Australian pharmaceutical formulary and handbook (APF)

MIMs

Australian medicines handbook (AMH)

Micromedex

the role of, and how to utilise pharmacists with specific responsibilities:

medicines information

quality use of medicines

drug utilisation evaluation

clinical trials and clinical pharmacists

pharmacy managers

order of referencing in presentation of information i.e. primary, secondary, tertiary references

concept of drug utilisation evaluation and the data recorded

concept of key performance indicators and data reported

pharmacy or health facility management systems and procedures related to the collection and presentation of workplace data and information

types of data and information collected and presented in the pharmacy context:

adverse drug reactions (ADR) and other medication incidents:

data required for reporting

meaning of ADR

process for reporting

purpose of reporting

biochemical, haematological and microbiology tests:

purpose of tests

understanding, of the abbreviations used

understanding of the concept of reference range

clinical trials:

purpose of collection of information and the data required

understanding of the importance of maintaining confidentiality/blinding

meaning and purpose of medication reconciliation and the potential sources of data used to identify a client’s medication history and medication list

therapeutic drug monitoring:

medicines that require monitoring

purpose of monitoring

understanding of the concept of therapeutic range

client data interrogation and presentation:

client unit record number

how to ensure client data retrieved is for the correct client

concept of key performance indicators and data reported

how to identify and access client data

concept of reference range

different medicine groups and their roles, including:

analgesics and anti-inflammatory agents

anti-coagulants

anti-depressants

anti-diabetic agents

anti-epileptics

anti-gout agents

anti-histamines

anti-hypertensives

anxiolytics and hypnotics

asthma treating agents

cholesterol and lip lowering agents

corticosteroids

diuretics

gastro-intestinal agents

heart medicines

hormonal medicines

osteoporosis medicines

viral and anti-bacterial agents, anti-fungals or antibiotics

factors affecting action of medicine groups:

blood pressure

breast feeding

geriatric

hepatic impairment

paediatric

pregnancy

renal impairment

issues that affect the use of medicine in an individual:

bioavailability

bioequivalence

medicines absorption

medicines distribution

medicines elimination

medicines half-life

medicines metabolism

concept of medicines

medicines interactions

medicines food interactions and incompatibilities

Skills must have been demonstrated in the workplace or in a simulated environment that reflects workplace conditions.
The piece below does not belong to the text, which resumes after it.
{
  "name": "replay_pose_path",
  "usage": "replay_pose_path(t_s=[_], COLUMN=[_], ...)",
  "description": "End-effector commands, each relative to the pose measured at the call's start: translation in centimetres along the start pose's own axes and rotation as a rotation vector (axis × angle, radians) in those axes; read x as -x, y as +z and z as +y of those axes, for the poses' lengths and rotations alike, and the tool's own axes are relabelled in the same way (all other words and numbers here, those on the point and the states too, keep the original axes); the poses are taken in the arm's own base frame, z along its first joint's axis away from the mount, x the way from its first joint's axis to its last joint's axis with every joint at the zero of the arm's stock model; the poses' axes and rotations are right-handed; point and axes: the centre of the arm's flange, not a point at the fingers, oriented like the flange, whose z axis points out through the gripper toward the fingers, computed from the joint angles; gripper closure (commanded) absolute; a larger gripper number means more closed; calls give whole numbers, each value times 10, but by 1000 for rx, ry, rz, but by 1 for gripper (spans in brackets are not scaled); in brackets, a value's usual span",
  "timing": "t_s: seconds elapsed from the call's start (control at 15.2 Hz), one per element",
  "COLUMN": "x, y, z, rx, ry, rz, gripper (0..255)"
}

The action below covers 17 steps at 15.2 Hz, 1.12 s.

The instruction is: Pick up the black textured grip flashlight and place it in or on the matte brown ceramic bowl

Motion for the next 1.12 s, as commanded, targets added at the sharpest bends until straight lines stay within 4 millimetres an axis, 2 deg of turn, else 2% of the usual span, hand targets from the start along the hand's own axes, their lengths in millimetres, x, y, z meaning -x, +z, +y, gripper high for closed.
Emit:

The following conditions must be met for this unit:

use of suitable facilities, equipment and resources, including:

computerised pharmacy administration system that allows Pharmaceutical Benefits Scheme (PBS) dispensing and online claiming

computerised access to client information

modelling of industry operating conditions, including time constraints for completing activities

Assessors must satisfy the Standards for Registered Training Organisations (RTOs) 2015/AQTF mandatory competency requirements for assessors.